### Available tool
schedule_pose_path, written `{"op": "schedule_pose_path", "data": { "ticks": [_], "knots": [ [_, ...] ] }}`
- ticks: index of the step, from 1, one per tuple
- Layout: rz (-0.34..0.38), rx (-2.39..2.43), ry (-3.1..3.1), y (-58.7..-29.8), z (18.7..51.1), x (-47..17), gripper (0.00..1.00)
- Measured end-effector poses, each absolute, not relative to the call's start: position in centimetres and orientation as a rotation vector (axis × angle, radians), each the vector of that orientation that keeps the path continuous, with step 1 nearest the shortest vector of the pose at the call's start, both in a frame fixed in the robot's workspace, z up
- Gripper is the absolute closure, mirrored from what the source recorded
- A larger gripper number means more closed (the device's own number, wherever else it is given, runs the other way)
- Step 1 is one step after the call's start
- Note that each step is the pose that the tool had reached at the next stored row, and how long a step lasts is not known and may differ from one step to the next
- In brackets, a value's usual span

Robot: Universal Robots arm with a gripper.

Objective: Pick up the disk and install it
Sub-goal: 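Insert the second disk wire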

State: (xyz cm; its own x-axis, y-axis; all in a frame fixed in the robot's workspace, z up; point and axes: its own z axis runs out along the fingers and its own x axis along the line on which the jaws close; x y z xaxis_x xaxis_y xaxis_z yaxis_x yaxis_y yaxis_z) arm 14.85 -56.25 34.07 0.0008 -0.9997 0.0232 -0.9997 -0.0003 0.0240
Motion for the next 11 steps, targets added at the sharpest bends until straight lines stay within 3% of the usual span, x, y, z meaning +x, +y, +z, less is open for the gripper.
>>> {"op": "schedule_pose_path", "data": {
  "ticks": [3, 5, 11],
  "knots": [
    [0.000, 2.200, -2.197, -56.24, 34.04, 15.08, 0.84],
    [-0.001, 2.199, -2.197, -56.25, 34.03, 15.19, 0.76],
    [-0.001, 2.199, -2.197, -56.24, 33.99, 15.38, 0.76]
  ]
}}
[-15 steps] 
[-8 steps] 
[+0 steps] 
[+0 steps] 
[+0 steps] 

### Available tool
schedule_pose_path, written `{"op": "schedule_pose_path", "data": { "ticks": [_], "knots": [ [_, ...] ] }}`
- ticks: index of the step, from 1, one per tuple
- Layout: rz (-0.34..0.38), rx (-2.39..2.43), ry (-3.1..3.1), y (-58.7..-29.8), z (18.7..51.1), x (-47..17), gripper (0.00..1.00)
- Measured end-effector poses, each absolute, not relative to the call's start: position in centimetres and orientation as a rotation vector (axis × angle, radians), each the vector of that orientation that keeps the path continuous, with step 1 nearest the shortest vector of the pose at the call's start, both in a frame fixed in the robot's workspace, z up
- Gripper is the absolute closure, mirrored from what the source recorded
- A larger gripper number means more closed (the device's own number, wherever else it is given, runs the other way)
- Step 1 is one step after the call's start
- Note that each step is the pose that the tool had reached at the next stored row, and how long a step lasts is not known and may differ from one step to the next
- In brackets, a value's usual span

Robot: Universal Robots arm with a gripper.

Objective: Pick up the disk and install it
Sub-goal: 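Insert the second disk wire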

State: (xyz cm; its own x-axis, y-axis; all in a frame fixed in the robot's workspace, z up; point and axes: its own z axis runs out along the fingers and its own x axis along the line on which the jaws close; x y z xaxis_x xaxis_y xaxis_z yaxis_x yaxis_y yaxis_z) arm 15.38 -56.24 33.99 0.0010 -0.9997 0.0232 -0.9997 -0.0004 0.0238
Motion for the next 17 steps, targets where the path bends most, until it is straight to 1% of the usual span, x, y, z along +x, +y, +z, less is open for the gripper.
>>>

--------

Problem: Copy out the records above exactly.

Response for this exercise:
### Available tool
schedule_pose_path, written `{"op": "schedule_pose_path", "data": { "ticks": [_], "knots": [ [_, ...] ] }}`
- ticks: index of the step, from 1, one per tuple
- Layout: rz (-0.34..0.38), rx (-2.39..2.43), ry (-3.1..3.1), y (-58.7..-29.8), z (18.7..51.1), x (-47..17), gripper (0.00..1.00)
- Measured end-effector poses, each absolute, not relative to the call's start: position in centimetres and orientation as a rotation vector (axis × angle, radians), each the vector of that orientation that keeps the path continuous, with step 1 nearest the shortest vector of the pose at the call's start, both in a frame fixed in the robot's workspace, z up
- Gripper is the absolute closure, mirrored from what the source recorded
- A larger gripper number means more closed (the device's own number, wherever else it is given, runs the other way)
- Step 1 is one step after the call's start
- Note that each step is the pose that the tool had reached at the next stored row, and how long a step lasts is not known and may differ from one step to the next
- In brackets, a value's usual span

Robot: Universal Robots arm with a gripper.

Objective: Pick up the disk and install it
Sub-goal: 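Insert the second disk wire
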
State: (xyz cm; its own x-axis, y-axis; all in a frame fixed in the robot's workspace, z up; point and axes: its own z axis runs out along the fingers and its own x axis along the line on which the jaws close; x y z xaxis_x xaxis_y xaxis_z yaxis_x yaxis_y yaxis_z) arm 14.85 -56.25 34.07 0.0008 -0.9997 0.0232 -0.9997 -0.0003 0.0240
Motion for the next 11 steps, targets added at the sharpest bends until straight lines stay within 3% of the usual span, x, y, z meaning +x, +y, +z, less is open for the gripper.
>>> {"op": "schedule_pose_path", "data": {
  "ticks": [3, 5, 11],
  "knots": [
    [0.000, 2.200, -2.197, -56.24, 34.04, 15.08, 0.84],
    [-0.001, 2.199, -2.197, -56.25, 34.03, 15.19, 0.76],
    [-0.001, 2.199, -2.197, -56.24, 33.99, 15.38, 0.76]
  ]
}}
[-15 steps] 
[-8 steps] 
[+0 steps] 
[+0 steps] 
[+0 steps] 

### Available tool
schedule_pose_path, written `{"op": "schedule_pose_path", "data": { "ticks": [_], "knots": [ [_, ...] ] }}`
- ticks: index of the step, from 1, one per tuple
- Layout: rz (-0.34..0.38), rx (-2.39..2.43), ry (-3.1..3.1), y (-58.7..-29.8), z (18.7..51.1), x (-47..17), gripper (0.00..1.00)
- Measured end-effector poses, each absolute, not relative to the call's start: position in centimetres and orientation as a rotation vector (axis × angle, radians), each the vector of that orientation that keeps the path continuous, with step 1 nearest the shortest vector of the pose at the call's start, both in a frame fixed in the robot's workspace, z up
- Gripper is the absolute closure, mirrored from what the source recorded
- A larger gripper number means more closed (the device's own number, wherever else it is given, runs the other way)
- Step 1 is one step after the call's start
- Note that each step is the pose that the tool had reached at the next stored row, and how long a step lasts is not known and may differ from one step to the next
- In brackets, a value's usual span

Robot: Universal Robots arm with a gripper.

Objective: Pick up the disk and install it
Sub-goal: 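Insert the second disk wire
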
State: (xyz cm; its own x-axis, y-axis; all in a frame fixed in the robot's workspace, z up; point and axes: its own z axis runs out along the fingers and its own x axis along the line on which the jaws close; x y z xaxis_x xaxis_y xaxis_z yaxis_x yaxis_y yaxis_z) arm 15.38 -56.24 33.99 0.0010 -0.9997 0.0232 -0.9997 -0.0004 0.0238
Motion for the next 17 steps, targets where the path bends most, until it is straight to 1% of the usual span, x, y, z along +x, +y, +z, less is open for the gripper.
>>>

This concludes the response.